> _Dataset extract_

■ ■ ■

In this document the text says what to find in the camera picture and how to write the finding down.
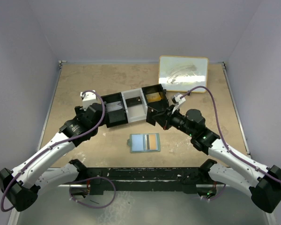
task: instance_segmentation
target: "white wall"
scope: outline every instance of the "white wall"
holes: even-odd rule
[[[252,157],[281,167],[281,0],[261,3],[227,65]]]
[[[0,0],[0,170],[35,152],[57,66],[28,2]],[[1,225],[9,214],[0,211]]]
[[[261,0],[29,0],[59,60],[227,60]]]

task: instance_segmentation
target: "wooden work surface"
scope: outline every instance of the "wooden work surface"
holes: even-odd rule
[[[42,146],[50,141],[65,121],[75,116],[74,107],[82,105],[80,91],[96,90],[101,96],[158,84],[158,64],[66,64],[63,65],[54,96]],[[222,66],[209,64],[207,87],[214,95],[225,140],[246,154],[242,133],[234,111]],[[168,92],[167,98],[172,104]],[[218,133],[214,108],[208,92],[192,93],[181,108],[199,109],[206,126]],[[161,152],[130,153],[130,134],[159,133]],[[81,160],[87,167],[197,167],[208,158],[190,143],[190,137],[171,128],[164,131],[139,121],[117,127],[99,128],[98,134],[60,158],[53,167],[62,167],[71,159]]]

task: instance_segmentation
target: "open box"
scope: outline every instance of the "open box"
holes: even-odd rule
[[[122,92],[128,123],[145,120],[147,116],[147,102],[141,88]]]
[[[105,122],[108,128],[145,120],[148,106],[158,112],[169,106],[161,84],[105,95],[102,99],[106,103]]]

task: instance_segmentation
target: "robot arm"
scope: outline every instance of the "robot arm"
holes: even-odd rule
[[[199,110],[191,109],[185,116],[182,115],[179,112],[181,104],[177,102],[181,96],[174,96],[175,105],[169,106],[163,112],[148,108],[147,122],[152,125],[157,122],[164,130],[175,127],[191,136],[191,143],[197,150],[231,167],[227,168],[214,160],[208,160],[206,172],[212,180],[242,191],[251,197],[260,209],[268,213],[273,212],[281,201],[281,169],[275,165],[269,168],[227,145],[219,135],[205,126],[205,118]]]
[[[66,121],[40,151],[11,171],[6,168],[0,171],[2,199],[6,196],[17,211],[27,209],[38,195],[50,188],[75,180],[81,172],[81,166],[73,163],[51,172],[46,170],[83,141],[95,136],[98,126],[104,124],[104,104],[96,103],[97,94],[90,92],[93,94],[82,93],[83,108],[75,109],[76,116]],[[1,210],[9,210],[4,209],[3,201]]]

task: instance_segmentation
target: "metal edge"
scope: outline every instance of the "metal edge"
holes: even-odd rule
[[[105,65],[105,64],[158,64],[159,61],[106,61],[106,62],[102,62],[102,61],[86,61],[86,62],[72,62],[72,61],[67,61],[65,63],[63,63],[63,65],[65,64],[78,64],[78,65],[81,65],[81,64],[90,64],[90,65],[93,65],[93,64],[100,64],[100,65]]]
[[[265,213],[268,225],[278,225],[275,214],[274,213]]]
[[[7,225],[17,225],[19,216],[20,216],[20,212],[13,209],[10,213],[10,217],[9,217]]]
[[[223,184],[217,184],[217,187],[224,187]],[[196,188],[212,188],[213,184],[196,184]]]
[[[245,135],[244,135],[243,125],[242,125],[242,123],[241,123],[241,121],[240,121],[240,117],[239,117],[239,114],[238,114],[237,106],[236,106],[236,103],[235,103],[235,100],[234,100],[234,96],[233,96],[233,93],[232,93],[232,90],[231,90],[231,86],[230,86],[230,82],[229,82],[229,79],[228,79],[226,67],[225,67],[225,64],[224,64],[223,62],[221,62],[220,64],[222,65],[223,72],[224,72],[224,74],[225,74],[225,78],[226,78],[227,86],[228,86],[229,93],[230,93],[230,96],[231,96],[231,99],[232,99],[234,111],[235,111],[235,114],[236,114],[236,117],[237,117],[237,121],[238,121],[240,130],[241,130],[241,132],[242,132],[243,141],[244,141],[244,146],[245,146],[247,155],[248,155],[249,157],[251,157],[251,154],[250,154],[250,151],[249,151],[249,147],[248,147],[248,144],[247,144],[247,140],[246,140]]]
[[[47,126],[47,122],[48,122],[48,119],[49,119],[50,111],[51,111],[51,108],[52,108],[54,96],[55,96],[57,85],[58,85],[58,82],[59,82],[61,70],[62,70],[62,68],[59,70],[59,74],[58,74],[56,84],[55,84],[55,87],[54,87],[54,90],[53,90],[52,98],[51,98],[50,105],[49,105],[49,108],[48,108],[48,111],[47,111],[47,114],[46,114],[46,118],[45,118],[45,121],[44,121],[43,129],[42,129],[42,132],[41,132],[41,136],[39,138],[39,142],[38,142],[38,145],[37,145],[36,152],[38,152],[41,148],[41,144],[42,144],[42,141],[43,141],[44,133],[45,133],[45,130],[46,130],[46,126]]]

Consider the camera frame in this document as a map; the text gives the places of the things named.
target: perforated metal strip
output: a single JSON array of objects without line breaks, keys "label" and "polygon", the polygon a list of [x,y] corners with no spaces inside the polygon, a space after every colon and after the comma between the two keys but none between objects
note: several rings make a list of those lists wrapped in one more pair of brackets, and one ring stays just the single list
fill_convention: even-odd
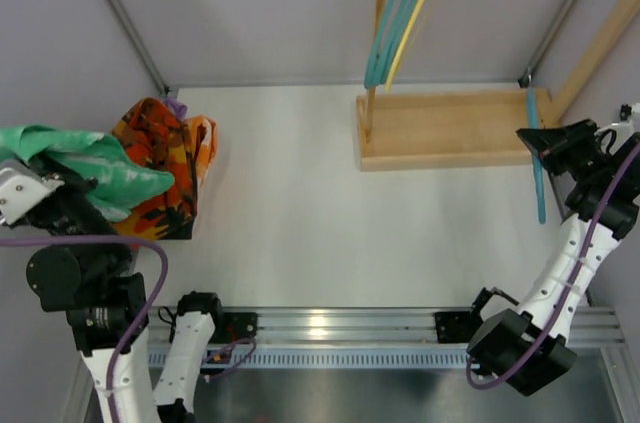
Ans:
[{"label": "perforated metal strip", "polygon": [[[230,361],[207,363],[203,368],[224,369],[237,363],[248,350],[238,348]],[[162,368],[168,347],[149,348],[149,366]],[[464,350],[457,349],[270,349],[258,348],[243,364],[247,369],[462,369]]]}]

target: purple cloth
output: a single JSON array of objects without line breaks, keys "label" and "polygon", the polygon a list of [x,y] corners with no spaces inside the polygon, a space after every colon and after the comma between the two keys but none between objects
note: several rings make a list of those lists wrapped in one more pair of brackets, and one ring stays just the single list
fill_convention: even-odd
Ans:
[{"label": "purple cloth", "polygon": [[176,117],[180,121],[183,121],[187,116],[187,105],[185,105],[184,103],[180,103],[175,98],[169,98],[169,97],[163,98],[162,102],[165,105],[167,105],[167,108],[171,110],[171,113],[176,115]]}]

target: gray floor
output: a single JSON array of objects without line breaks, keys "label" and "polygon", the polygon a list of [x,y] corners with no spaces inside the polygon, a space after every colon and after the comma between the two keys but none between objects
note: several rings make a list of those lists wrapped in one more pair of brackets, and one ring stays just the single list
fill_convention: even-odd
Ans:
[{"label": "gray floor", "polygon": [[199,423],[621,421],[598,353],[530,398],[506,386],[473,390],[462,372],[247,370],[200,381],[195,408]]}]

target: wooden clothes rack
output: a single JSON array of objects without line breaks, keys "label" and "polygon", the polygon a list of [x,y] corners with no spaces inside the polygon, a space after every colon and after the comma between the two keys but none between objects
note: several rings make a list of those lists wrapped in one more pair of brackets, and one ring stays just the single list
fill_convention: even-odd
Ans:
[{"label": "wooden clothes rack", "polygon": [[[374,35],[386,0],[376,0]],[[640,9],[618,0],[554,99],[536,88],[540,127],[560,124],[609,50]],[[528,126],[526,90],[357,97],[361,168],[366,171],[528,164],[515,131]]]}]

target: table surface
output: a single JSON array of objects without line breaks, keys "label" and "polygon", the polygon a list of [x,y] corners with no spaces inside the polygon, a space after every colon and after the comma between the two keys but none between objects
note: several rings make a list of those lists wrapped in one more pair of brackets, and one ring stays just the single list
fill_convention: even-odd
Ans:
[{"label": "table surface", "polygon": [[[420,87],[474,88],[487,85]],[[170,268],[156,304],[192,290],[217,292],[228,306],[303,307],[468,306],[483,286],[527,293],[560,223],[548,184],[540,225],[530,165],[361,172],[362,93],[356,85],[179,92],[189,116],[217,121],[219,151],[193,239],[162,242]],[[136,267],[150,291],[157,256],[141,250]]]}]

■ ■ ■

Would you return all of the entries unchanged while omitting the images?

In this document the text says what to find in the camera picture and how to write the finding down.
task: instance_segmentation
target: "white wall"
scope: outline every instance of the "white wall"
holes: even-odd rule
[[[252,157],[281,167],[281,0],[261,3],[227,65]]]
[[[0,0],[0,170],[35,152],[57,66],[28,2]],[[1,225],[9,214],[0,211]]]
[[[261,0],[29,0],[59,60],[227,60]]]

task: instance_segmentation
target: "wooden work surface"
scope: outline every instance of the "wooden work surface"
holes: even-odd rule
[[[42,146],[50,141],[65,121],[75,116],[74,107],[82,105],[80,91],[96,90],[101,96],[158,84],[158,64],[66,64],[63,65],[54,96]],[[222,66],[209,64],[207,87],[214,95],[225,140],[246,154],[242,133],[234,111]],[[168,92],[167,98],[172,104]],[[218,133],[214,108],[208,92],[192,93],[181,108],[199,109],[206,126]],[[161,152],[130,153],[130,134],[159,133]],[[81,160],[87,167],[197,167],[208,158],[190,143],[190,137],[171,128],[164,131],[139,121],[117,127],[99,128],[98,134],[60,158],[53,167],[62,167],[71,159]]]

task: instance_segmentation
target: "open box"
scope: outline every instance of the "open box"
holes: even-odd rule
[[[122,92],[128,123],[145,120],[147,116],[147,102],[141,88]]]
[[[105,122],[108,128],[145,120],[148,106],[158,112],[169,106],[161,84],[105,95],[102,99],[106,103]]]

task: instance_segmentation
target: "robot arm"
scope: outline every instance of the "robot arm"
holes: even-odd rule
[[[199,110],[191,109],[185,116],[182,115],[179,112],[181,104],[177,102],[181,96],[174,96],[175,105],[169,106],[163,112],[148,108],[147,122],[152,125],[157,122],[164,130],[175,127],[191,136],[191,143],[197,150],[231,167],[227,168],[214,160],[208,160],[206,172],[212,180],[242,191],[251,197],[260,209],[268,213],[273,212],[281,201],[281,169],[275,165],[269,168],[227,145],[219,135],[205,126],[205,118]]]
[[[66,121],[40,151],[11,171],[6,168],[0,171],[2,199],[6,196],[17,211],[27,209],[38,195],[50,188],[75,180],[81,172],[81,166],[73,163],[51,172],[46,170],[83,141],[95,136],[98,126],[104,124],[104,104],[96,103],[97,94],[90,92],[93,94],[82,93],[83,108],[75,109],[76,116]],[[1,210],[9,210],[4,209],[3,201]]]

task: instance_segmentation
target: "metal edge"
scope: outline every instance of the "metal edge"
holes: even-odd rule
[[[105,65],[105,64],[158,64],[159,61],[106,61],[106,62],[102,62],[102,61],[86,61],[86,62],[72,62],[72,61],[67,61],[65,63],[63,63],[63,65],[65,64],[78,64],[78,65],[81,65],[81,64],[90,64],[90,65],[93,65],[93,64],[100,64],[100,65]]]
[[[265,213],[268,225],[278,225],[275,214],[274,213]]]
[[[7,225],[17,225],[19,216],[20,216],[20,212],[13,209],[10,213],[10,217],[9,217]]]
[[[223,184],[217,184],[217,187],[224,187]],[[196,188],[212,188],[213,184],[196,184]]]
[[[245,135],[244,135],[243,125],[242,125],[242,123],[241,123],[241,121],[240,121],[240,117],[239,117],[239,114],[238,114],[237,106],[236,106],[236,103],[235,103],[235,100],[234,100],[234,96],[233,96],[233,93],[232,93],[232,90],[231,90],[231,86],[230,86],[230,82],[229,82],[229,79],[228,79],[226,67],[225,67],[225,64],[224,64],[223,62],[221,62],[220,64],[222,65],[223,72],[224,72],[224,74],[225,74],[225,78],[226,78],[227,86],[228,86],[229,93],[230,93],[230,96],[231,96],[231,99],[232,99],[234,111],[235,111],[235,114],[236,114],[236,117],[237,117],[237,121],[238,121],[240,130],[241,130],[241,132],[242,132],[243,141],[244,141],[244,146],[245,146],[247,155],[248,155],[249,157],[251,157],[251,154],[250,154],[250,151],[249,151],[249,147],[248,147],[248,144],[247,144],[247,140],[246,140]]]
[[[47,126],[47,122],[48,122],[48,119],[49,119],[50,111],[51,111],[51,108],[52,108],[54,96],[55,96],[57,85],[58,85],[58,82],[59,82],[61,70],[62,70],[62,68],[59,70],[59,74],[58,74],[56,84],[55,84],[55,87],[54,87],[54,90],[53,90],[52,98],[51,98],[50,105],[49,105],[49,108],[48,108],[48,111],[47,111],[47,114],[46,114],[46,118],[45,118],[45,121],[44,121],[43,129],[42,129],[42,132],[41,132],[41,136],[39,138],[39,142],[38,142],[38,145],[37,145],[36,152],[38,152],[41,148],[41,144],[42,144],[42,141],[43,141],[44,133],[45,133],[45,130],[46,130],[46,126]]]

Consider the camera frame in this document as a map; the text gives the places of the things named.
target: perforated metal strip
output: a single JSON array of objects without line breaks, keys "label" and "polygon", the polygon a list of [x,y] corners with no spaces inside the polygon, a space after every colon and after the comma between the two keys but none between objects
note: several rings make a list of those lists wrapped in one more pair of brackets, and one ring stays just the single list
fill_convention: even-odd
Ans:
[{"label": "perforated metal strip", "polygon": [[[230,361],[207,363],[203,368],[224,369],[237,363],[248,350],[238,348]],[[162,368],[168,347],[149,348],[149,366]],[[464,350],[457,349],[270,349],[258,348],[243,364],[247,369],[462,369]]]}]

target: purple cloth
output: a single JSON array of objects without line breaks, keys "label" and "polygon", the polygon a list of [x,y] corners with no spaces inside the polygon, a space after every colon and after the comma between the two keys but none between objects
note: several rings make a list of those lists wrapped in one more pair of brackets, and one ring stays just the single list
fill_convention: even-odd
Ans:
[{"label": "purple cloth", "polygon": [[176,117],[180,121],[183,121],[187,116],[187,105],[185,105],[184,103],[180,103],[175,98],[169,98],[169,97],[163,98],[162,102],[165,105],[167,105],[167,108],[171,110],[171,113],[176,115]]}]

target: gray floor
output: a single JSON array of objects without line breaks, keys "label" and "polygon", the polygon a list of [x,y] corners with no spaces inside the polygon, a space after every colon and after the comma between the two keys but none between objects
note: several rings make a list of those lists wrapped in one more pair of brackets, and one ring stays just the single list
fill_convention: even-odd
Ans:
[{"label": "gray floor", "polygon": [[199,423],[621,421],[598,353],[530,398],[506,386],[473,390],[462,372],[247,370],[200,381],[195,408]]}]

target: wooden clothes rack
output: a single JSON array of objects without line breaks, keys "label" and "polygon", the polygon a list of [x,y] corners with no spaces inside the polygon, a space after every colon and after the comma between the two keys but none between objects
note: several rings make a list of those lists wrapped in one more pair of brackets, and one ring stays just the single list
fill_convention: even-odd
Ans:
[{"label": "wooden clothes rack", "polygon": [[[374,35],[386,0],[376,0]],[[640,9],[618,0],[554,99],[536,88],[540,127],[560,124],[609,50]],[[528,126],[526,90],[357,97],[361,168],[366,171],[528,164],[515,131]]]}]

target: table surface
output: a single JSON array of objects without line breaks, keys "label" and "polygon", the polygon a list of [x,y] corners with no spaces inside the polygon, a space after every colon and after the comma between the two keys but none between objects
note: several rings make a list of those lists wrapped in one more pair of brackets, and one ring stays just the single list
fill_convention: even-odd
Ans:
[{"label": "table surface", "polygon": [[[420,87],[474,88],[487,85]],[[170,268],[156,304],[192,290],[217,292],[228,306],[303,307],[468,306],[483,286],[527,293],[560,223],[548,184],[540,225],[530,165],[361,172],[362,93],[356,85],[179,92],[189,116],[217,121],[219,151],[193,239],[162,242]],[[136,267],[150,291],[157,256],[141,250]]]}]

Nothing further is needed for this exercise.